Data extracted from a collection:
★ ★ ★ ★ ★ ★ ★

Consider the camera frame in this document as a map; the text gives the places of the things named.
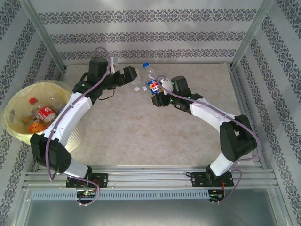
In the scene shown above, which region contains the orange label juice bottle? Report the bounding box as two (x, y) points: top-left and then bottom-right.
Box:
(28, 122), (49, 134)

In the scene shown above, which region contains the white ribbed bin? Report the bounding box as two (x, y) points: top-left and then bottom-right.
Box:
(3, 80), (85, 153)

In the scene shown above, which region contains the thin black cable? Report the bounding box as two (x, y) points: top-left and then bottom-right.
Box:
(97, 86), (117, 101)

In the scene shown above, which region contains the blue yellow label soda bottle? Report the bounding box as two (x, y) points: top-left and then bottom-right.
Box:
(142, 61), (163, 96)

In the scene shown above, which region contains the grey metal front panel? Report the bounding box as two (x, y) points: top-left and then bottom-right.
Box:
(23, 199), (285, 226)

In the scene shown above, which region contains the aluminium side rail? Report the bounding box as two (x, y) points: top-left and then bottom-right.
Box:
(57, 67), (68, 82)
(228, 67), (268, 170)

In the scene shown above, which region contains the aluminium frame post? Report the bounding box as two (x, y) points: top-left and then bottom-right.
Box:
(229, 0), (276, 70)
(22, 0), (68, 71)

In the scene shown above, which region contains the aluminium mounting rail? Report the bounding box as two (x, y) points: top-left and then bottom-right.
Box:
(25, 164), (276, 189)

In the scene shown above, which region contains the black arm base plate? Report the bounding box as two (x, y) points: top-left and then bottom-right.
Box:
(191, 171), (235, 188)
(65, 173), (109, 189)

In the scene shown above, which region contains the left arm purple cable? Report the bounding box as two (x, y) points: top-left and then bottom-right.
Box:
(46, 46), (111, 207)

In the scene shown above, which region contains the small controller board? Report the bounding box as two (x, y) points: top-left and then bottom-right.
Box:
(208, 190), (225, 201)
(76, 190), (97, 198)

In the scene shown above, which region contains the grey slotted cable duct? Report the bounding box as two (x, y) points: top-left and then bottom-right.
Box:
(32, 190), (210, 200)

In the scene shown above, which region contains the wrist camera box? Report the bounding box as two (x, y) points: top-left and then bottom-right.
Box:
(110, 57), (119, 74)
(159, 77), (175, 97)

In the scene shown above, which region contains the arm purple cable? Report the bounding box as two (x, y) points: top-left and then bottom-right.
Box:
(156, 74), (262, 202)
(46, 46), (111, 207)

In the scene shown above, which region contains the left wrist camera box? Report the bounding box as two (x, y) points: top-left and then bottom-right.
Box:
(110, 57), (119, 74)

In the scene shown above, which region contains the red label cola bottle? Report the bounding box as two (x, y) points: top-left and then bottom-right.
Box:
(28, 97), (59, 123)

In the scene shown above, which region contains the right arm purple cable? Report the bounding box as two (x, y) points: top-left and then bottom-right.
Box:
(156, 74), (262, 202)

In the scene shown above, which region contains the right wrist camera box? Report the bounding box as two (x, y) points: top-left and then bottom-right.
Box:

★ ★ ★ ★ ★ ★ ★

Prompt: Copy every record exactly as written, leaving out the pictures.

Finished exercise:
Consider the camera frame in this document as a map; the text gives the places of the things named.
In the scene shown above, which region contains the orange label juice bottle? Report the bounding box as two (x, y) points: top-left and then bottom-right.
Box:
(28, 122), (49, 134)

In the scene shown above, which region contains the white ribbed bin? Report the bounding box as two (x, y) points: top-left and then bottom-right.
Box:
(3, 80), (85, 153)

In the scene shown above, which region contains the thin black cable? Report the bounding box as two (x, y) points: top-left and then bottom-right.
Box:
(97, 86), (117, 101)

In the scene shown above, which region contains the blue yellow label soda bottle? Report the bounding box as two (x, y) points: top-left and then bottom-right.
Box:
(142, 61), (163, 96)

In the scene shown above, which region contains the grey metal front panel? Report the bounding box as two (x, y) points: top-left and then bottom-right.
Box:
(23, 199), (285, 226)

In the scene shown above, which region contains the aluminium side rail? Report the bounding box as two (x, y) points: top-left and then bottom-right.
Box:
(57, 67), (68, 82)
(228, 67), (268, 170)

In the scene shown above, which region contains the aluminium frame post? Report the bounding box as two (x, y) points: top-left and then bottom-right.
Box:
(229, 0), (276, 70)
(22, 0), (68, 71)

In the scene shown above, which region contains the aluminium mounting rail? Report the bounding box as two (x, y) points: top-left and then bottom-right.
Box:
(25, 164), (276, 189)

In the scene shown above, which region contains the black arm base plate? Report the bounding box as two (x, y) points: top-left and then bottom-right.
Box:
(191, 171), (235, 188)
(65, 173), (109, 189)

In the scene shown above, which region contains the left arm purple cable? Report the bounding box as two (x, y) points: top-left and then bottom-right.
Box:
(46, 46), (111, 207)

In the scene shown above, which region contains the small controller board? Report the bounding box as two (x, y) points: top-left and then bottom-right.
Box:
(208, 190), (225, 201)
(76, 190), (97, 198)

In the scene shown above, which region contains the grey slotted cable duct? Report the bounding box as two (x, y) points: top-left and then bottom-right.
Box:
(32, 190), (210, 200)

In the scene shown above, which region contains the wrist camera box? Report the bounding box as two (x, y) points: top-left and then bottom-right.
Box:
(110, 57), (119, 74)
(159, 77), (175, 97)

In the scene shown above, which region contains the arm purple cable? Report the bounding box as two (x, y) points: top-left and then bottom-right.
Box:
(156, 74), (262, 202)
(46, 46), (111, 207)

In the scene shown above, which region contains the left wrist camera box? Report the bounding box as two (x, y) points: top-left and then bottom-right.
Box:
(110, 57), (119, 74)

In the scene shown above, which region contains the red label cola bottle? Report the bounding box as two (x, y) points: top-left and then bottom-right.
Box:
(28, 97), (59, 123)

In the scene shown above, which region contains the right arm purple cable? Report the bounding box as two (x, y) points: top-left and then bottom-right.
Box:
(156, 74), (262, 202)

In the scene shown above, which region contains the right wrist camera box? Report the bounding box as two (x, y) points: top-left and then bottom-right.
Box:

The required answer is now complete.